The Rise of Incrementality: What 2024 Taught Us and Our 2025 Predictions  

Two learnings from 2024: it was a great year for incrementality, but MMM took a much bumpier path.

First, incrementality became a hot topic last year. Everyone’s talking about running experiments – and that’s amazing.

We’re seeing marketing teams build out awesome experimentation roadmaps and learning agendas and sharing those results with their executive teams, which is a really, really encouraging trend for the marketing industry as a whole.

But another development was that the shine started to wear off of the MMM approach to marketing measurement. 

In 2024, we talked with a lot of companies who are newer to MMM and got totally burned on their first projects. Either they tried to use an open source tool to build a solution in-house or they got burned working with a vendor that wasn’t able to actually create any value for them.

We think this is good! MMM is hard to get right, and unfortunately, a lot of brands bought a lot of snake oil last year, but we think that now that companies have seen that MMM isn’t a panacea that will solve all of their problems, they can get down to the hard work of building an incrementality system that actually works for them.

Looking forward: Measurement Predictions for 2025

We asked Michael Kaminsky, Recast co-CEO, what his predictions for 2025 are, and he told us this:

1 – Democratization of incrementality experimentation

“My big wish for marketing measurement: easy incrementality experimentation becomes available to all brands at an affordable price. Here’s why it can happen:

Incrementality experimentation methods are not that complicated – and you don’t want them to be. The beauty of a structured experiment is that interpreting the results requires many fewer assumptions than a complex observational model like an MMM.

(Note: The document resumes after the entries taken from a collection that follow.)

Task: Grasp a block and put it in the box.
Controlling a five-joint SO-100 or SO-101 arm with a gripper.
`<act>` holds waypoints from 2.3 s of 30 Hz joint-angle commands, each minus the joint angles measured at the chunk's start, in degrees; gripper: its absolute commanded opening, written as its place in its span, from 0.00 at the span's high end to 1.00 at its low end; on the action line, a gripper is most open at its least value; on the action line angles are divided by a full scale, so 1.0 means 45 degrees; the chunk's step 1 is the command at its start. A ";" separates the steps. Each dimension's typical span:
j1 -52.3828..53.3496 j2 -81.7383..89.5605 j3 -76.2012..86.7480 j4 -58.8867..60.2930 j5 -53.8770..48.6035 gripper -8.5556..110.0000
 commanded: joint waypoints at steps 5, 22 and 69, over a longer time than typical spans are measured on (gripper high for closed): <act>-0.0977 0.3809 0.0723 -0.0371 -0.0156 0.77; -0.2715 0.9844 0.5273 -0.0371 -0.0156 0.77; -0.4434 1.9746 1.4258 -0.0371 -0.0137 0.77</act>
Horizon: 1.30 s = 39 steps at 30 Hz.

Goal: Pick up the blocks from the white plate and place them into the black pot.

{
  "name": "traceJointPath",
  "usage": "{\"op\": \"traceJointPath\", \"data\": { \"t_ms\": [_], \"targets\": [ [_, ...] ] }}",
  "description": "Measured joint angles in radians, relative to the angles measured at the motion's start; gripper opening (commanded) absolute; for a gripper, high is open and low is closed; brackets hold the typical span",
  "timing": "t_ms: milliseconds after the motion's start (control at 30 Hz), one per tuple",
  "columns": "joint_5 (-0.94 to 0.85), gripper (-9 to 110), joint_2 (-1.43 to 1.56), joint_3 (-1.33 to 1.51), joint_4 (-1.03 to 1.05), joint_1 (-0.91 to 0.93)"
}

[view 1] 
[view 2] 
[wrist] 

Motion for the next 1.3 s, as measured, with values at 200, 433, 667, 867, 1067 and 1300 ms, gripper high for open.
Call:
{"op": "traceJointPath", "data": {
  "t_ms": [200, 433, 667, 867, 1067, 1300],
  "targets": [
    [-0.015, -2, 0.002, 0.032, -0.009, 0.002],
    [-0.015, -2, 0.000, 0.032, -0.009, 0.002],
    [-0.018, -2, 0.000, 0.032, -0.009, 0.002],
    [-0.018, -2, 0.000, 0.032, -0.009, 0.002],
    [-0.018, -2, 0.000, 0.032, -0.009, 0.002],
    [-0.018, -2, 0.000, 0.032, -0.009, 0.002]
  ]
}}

So you want the methods to interpret the experimental results to be as straightforward as possible – anything “proprietary” is just another way it can go wrong!

I think these tools are going to become much more available in 2025 – whether it’s through open-sourced packages (there are a lot of good ones), or through vendors that package them into easy-to-use, affordable software. 

When I was running the data science and analytics team at Harry’s, we built a bunch of these tools in-house on top of open-source software. I’d love to see more brands have these same opportunities, regardless of their technical proficiency.

That’s where the future of marketing experimentation is going: more brands running more experiments. It should be as easy for them as possible. 

2 – The rise of “incrementality systems”.

It’s a very different way of thinking about marketing and finance than what people have been doing for the last 30 or 40 years.

At its core, an incrementality system is about identifying the causal mechanisms in your business.

Computer scientists might call this an explore-exploit problem: “We know what we’re doing today isn’t fully optimal, so we need to run experiments, learn what works, and use those insights to improve.”

At Recast, we break this process down into four core steps: planning, experimentation, validation, and optimization. 

For a CMO planning next quarter, this would look like:

• Building an initial budget mix for the quarter using insights from their MMM and other attribution tools.

• Identifying channels with lots of uncertainty in their measurement, and prioritizing them in an experimentation roadmap.

• Throughout the quarter, running these experiments! Results can be used to validate the output of attribution tools and calibrate future MMM refreshes.

• With a more calibrated MMM, optimize marketing budgets, identify more testing opportunities, and repeat.

We’ve built Recast to support this kind of approach to marketing optimization and expect to see more teams using the platform in exactly this way in 2025.